For students enrolled at community colleges or trade schools, the highest degree they can achieve is an associate’s; if students exhaust the course offerings early or want to further their knowledge in a particular field, they can transfer to a four-year school to do so. Consider this, though: Is spending more time in school better than gaining on-the-job experience right away with your current degree? Work experience can be far more valuable depending on the field but if the only way to obtain the job you want is with a bachelor’s degree or higher, transferring is a necessity.
Community colleges have gotten a bad rap over the years but in truth they are excellent places for students to get their feet wet in a particular field, a better fit for many students than four-year colleges and instrumental to our country’s economic recovery. When their tenure at these institutions ends, many community college students continue their education by transferring to public and private schools and know they will do this before they even enter their first class. If this is your plan, be sure that the classes you enroll in not only meet the requirements for your associate’s degree but can also be put toward a bachelor’s degree at the four-year colleges you’re considering.
The course catalog will answer most questions about class eligibility but meeting with a school counselor or adviser will eliminate all doubt; one meeting can even expedite the transfer process, as an adviser can steer you toward the classes that offer the most credits and benefits to your current and future endeavors. It’s also a good idea to review articulation agreements, which are negotiated documents that make clear what's needed to transfer from one higher education institution to another.
Your work is far from over once your request for transfer has been accepted (congratulations, by the way!) – one could argue it’s just getting started! From here, you’ll be tasked with sending in your deposit, taking out any necessary loans and applying for scholarships and grants to supplement the cost, attending orientation and registering for classes. Having spent two years in school already, you should be more than prepared to handle the workload associated with college classes but if you find yourself struggling to adjust, don’t hesitate talking to your professors, teaching assistants, advisers or classmates; they’ve all had to transition into a new setting in one way or another and even if their situation doesn’t exactly match yours, their advice will probably still resonate.

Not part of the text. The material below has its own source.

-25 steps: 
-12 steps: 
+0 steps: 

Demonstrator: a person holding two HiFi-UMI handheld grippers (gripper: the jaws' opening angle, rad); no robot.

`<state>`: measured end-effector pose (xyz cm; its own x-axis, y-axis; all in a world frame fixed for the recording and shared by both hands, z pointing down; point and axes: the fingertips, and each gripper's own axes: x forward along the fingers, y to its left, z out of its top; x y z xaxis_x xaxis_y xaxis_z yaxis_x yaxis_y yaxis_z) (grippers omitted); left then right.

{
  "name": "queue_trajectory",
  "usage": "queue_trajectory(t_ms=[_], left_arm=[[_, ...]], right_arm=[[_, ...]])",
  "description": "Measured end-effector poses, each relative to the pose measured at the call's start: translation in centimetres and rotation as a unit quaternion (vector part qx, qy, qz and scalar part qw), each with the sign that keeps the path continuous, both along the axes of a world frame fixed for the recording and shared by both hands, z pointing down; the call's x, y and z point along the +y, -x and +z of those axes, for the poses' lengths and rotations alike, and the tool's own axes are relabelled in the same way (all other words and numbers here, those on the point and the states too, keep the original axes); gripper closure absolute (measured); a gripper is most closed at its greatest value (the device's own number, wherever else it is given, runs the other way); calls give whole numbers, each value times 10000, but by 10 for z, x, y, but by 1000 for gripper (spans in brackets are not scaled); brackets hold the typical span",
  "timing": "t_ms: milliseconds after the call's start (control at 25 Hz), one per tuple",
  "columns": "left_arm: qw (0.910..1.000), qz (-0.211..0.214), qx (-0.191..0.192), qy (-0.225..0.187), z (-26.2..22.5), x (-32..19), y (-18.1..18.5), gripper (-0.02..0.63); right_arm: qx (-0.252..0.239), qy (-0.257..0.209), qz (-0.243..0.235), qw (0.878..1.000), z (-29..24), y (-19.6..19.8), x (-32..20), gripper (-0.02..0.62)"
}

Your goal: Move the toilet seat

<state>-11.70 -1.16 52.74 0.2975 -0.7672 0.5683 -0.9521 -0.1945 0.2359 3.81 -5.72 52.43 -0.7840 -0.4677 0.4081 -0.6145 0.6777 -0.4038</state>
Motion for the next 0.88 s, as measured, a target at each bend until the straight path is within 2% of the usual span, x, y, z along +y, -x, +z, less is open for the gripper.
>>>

Now about that 800-pound gorilla in the room: Many students wonder if the stigma associated with attending a community college will work against them in the application process. Will admissions committees turn up their noses at these students and favor of applicants from four-year schools? If you’ve performed well in your community college classes and have the credits necessary to transfer, there’s no reason to hesitate moving forward with your transfer plans so start filling out those applications PRONTO!